First step? You guessed it… data ingestion.

They identified five sources that were relevant to their downstream bioprocess -  material genealogy, electronic batch records, process data (Critical Process Parameters (CPPs)), ERP planning data, and LIMS data (Critical Quality Attributes (CQAs)).

They leveraged AI models based on Aizon’s PCA analysis, which when applied to their data, helped them identify 36 key variables (identifed from a pool of 1,000)  that impacted their processes. To develop the predictive model with an artificial intelligence algorithm, Aizon used LIMS data from 104 different downstream runs that were identified as having meaningful data. Those were then used to train the AI model in Aizon’s GxP compliant environment.

They saw a 93% reduction in the time it takes to do one specific step.

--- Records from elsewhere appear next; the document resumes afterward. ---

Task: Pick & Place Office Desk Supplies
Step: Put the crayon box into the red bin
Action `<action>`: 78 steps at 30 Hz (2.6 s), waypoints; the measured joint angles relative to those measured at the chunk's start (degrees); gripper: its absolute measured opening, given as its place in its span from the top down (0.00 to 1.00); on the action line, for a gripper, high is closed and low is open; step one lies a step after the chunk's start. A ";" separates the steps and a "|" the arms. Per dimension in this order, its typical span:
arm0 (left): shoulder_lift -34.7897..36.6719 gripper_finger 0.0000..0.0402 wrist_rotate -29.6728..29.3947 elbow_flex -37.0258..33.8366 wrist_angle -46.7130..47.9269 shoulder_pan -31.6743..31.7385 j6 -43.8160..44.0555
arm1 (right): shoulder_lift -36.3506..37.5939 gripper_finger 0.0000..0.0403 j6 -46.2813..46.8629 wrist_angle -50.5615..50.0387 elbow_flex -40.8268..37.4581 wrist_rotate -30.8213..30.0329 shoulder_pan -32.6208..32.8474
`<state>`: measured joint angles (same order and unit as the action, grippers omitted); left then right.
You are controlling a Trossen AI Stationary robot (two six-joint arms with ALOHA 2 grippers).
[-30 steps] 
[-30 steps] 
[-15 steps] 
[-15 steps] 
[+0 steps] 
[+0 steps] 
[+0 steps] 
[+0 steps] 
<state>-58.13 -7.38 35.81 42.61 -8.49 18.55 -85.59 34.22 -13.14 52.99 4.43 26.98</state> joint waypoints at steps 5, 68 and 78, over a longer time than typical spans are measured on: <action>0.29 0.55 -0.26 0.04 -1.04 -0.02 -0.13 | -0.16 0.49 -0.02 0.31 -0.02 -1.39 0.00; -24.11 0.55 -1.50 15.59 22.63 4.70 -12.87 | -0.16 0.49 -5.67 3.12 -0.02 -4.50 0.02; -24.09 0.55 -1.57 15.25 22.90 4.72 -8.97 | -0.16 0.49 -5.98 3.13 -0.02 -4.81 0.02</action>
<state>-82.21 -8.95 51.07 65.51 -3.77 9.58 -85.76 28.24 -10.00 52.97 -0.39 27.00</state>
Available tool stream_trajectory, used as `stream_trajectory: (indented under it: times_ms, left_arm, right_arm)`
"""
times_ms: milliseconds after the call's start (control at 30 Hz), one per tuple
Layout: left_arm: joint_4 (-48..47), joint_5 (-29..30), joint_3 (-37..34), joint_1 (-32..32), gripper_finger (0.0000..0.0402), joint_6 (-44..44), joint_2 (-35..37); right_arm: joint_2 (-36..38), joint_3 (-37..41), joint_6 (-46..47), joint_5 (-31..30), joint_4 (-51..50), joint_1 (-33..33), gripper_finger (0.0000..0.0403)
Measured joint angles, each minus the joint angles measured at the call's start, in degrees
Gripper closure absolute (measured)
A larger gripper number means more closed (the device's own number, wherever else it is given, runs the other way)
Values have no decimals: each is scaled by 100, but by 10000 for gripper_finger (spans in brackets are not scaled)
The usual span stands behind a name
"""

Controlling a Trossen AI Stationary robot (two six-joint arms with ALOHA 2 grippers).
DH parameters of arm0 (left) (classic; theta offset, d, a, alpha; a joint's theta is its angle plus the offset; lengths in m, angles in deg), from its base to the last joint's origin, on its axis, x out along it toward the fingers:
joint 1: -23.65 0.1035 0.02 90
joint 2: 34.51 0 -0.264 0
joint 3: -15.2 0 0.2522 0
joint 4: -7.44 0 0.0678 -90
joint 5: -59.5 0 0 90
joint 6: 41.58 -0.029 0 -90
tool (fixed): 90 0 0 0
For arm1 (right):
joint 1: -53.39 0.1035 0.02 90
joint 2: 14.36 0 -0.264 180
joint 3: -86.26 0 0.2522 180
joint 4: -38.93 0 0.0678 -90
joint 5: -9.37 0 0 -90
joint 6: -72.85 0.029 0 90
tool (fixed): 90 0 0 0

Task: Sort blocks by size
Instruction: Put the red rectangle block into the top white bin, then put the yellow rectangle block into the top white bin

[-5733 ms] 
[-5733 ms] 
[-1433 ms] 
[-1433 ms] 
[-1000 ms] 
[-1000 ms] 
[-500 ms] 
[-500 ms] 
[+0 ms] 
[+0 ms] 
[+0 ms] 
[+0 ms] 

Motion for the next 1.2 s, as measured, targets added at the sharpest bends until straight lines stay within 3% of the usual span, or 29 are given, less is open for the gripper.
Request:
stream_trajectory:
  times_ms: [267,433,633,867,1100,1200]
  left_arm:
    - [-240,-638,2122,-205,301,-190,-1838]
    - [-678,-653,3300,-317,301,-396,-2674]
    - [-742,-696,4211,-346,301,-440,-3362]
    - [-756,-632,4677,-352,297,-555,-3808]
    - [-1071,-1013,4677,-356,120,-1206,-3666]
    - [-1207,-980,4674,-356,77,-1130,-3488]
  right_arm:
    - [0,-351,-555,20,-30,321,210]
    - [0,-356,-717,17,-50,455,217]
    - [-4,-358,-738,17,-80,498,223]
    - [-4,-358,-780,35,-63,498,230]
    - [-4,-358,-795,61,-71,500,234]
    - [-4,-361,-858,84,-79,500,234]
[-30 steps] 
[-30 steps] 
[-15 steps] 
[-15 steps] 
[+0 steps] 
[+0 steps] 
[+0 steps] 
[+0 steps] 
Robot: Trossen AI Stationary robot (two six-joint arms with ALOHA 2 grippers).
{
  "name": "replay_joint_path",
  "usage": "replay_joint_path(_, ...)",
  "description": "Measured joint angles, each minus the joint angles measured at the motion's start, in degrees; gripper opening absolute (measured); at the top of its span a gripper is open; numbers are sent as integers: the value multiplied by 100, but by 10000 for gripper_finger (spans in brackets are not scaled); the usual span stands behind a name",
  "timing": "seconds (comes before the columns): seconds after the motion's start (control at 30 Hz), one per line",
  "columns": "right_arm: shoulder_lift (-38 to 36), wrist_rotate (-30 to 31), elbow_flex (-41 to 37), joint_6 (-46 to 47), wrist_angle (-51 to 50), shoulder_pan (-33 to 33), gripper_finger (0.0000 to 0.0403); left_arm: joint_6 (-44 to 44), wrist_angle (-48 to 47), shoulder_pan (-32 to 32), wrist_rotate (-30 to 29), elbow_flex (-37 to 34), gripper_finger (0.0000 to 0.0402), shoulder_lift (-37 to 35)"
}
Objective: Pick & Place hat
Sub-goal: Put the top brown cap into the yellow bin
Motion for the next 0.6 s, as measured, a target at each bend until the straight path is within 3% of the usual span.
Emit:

The digital process, leveraging the AI-based predictive models, simulates decisions, allowing the organization to see likely outcomes, and ultimately get the optimal results with lower risk and a higher degree of confidence.

How do I find (then address) inefficiencies in my process?

This large global insulin manufacture experienced production delays in an advanced packaging line - problems that were causing supply chain bottlenecks on a critical line. The kicker? They didn’t have any ideas as to what was causing the line to run behind. Add to that too many stops and starts, too many scraps, and it was an IT vs. Operations vs. Manufacturing finger-pointing battle.

Data was generated from multiple sources, including warehouse, temperature sensors, machine PLCs, transports (AGV), MES systems, ERPs and IT infrastructure. Furthermore, most of this data was highly siloed, making it difficult to find clean batch data from which to gain insights. The organization  used Aizon Unify to ingest the data (are you sensing a theme?) and applied a contextualization model to link and relate data from disparate data sources. The data was cleaned, a PCA was performed, highlighting relevant factors for the best and worst batch performance.

From there, an AI model was produced and the platform was then configured to alert both the organization and its operators when the real OEE deviated from the prediction, and detect what kind of issue was affecting the batch performance and what they should look into to fix it. Anything from time of day to humidity was impacting the production line. By taking action based on this understanding, and Aizon’s predictive models, the organization increased OEE by 10%, as well as enabled them to identify the root cause of their problems.

It all starts with data ingestion, contextualization, and visualization. Without it, all of that powerful data is going to waste.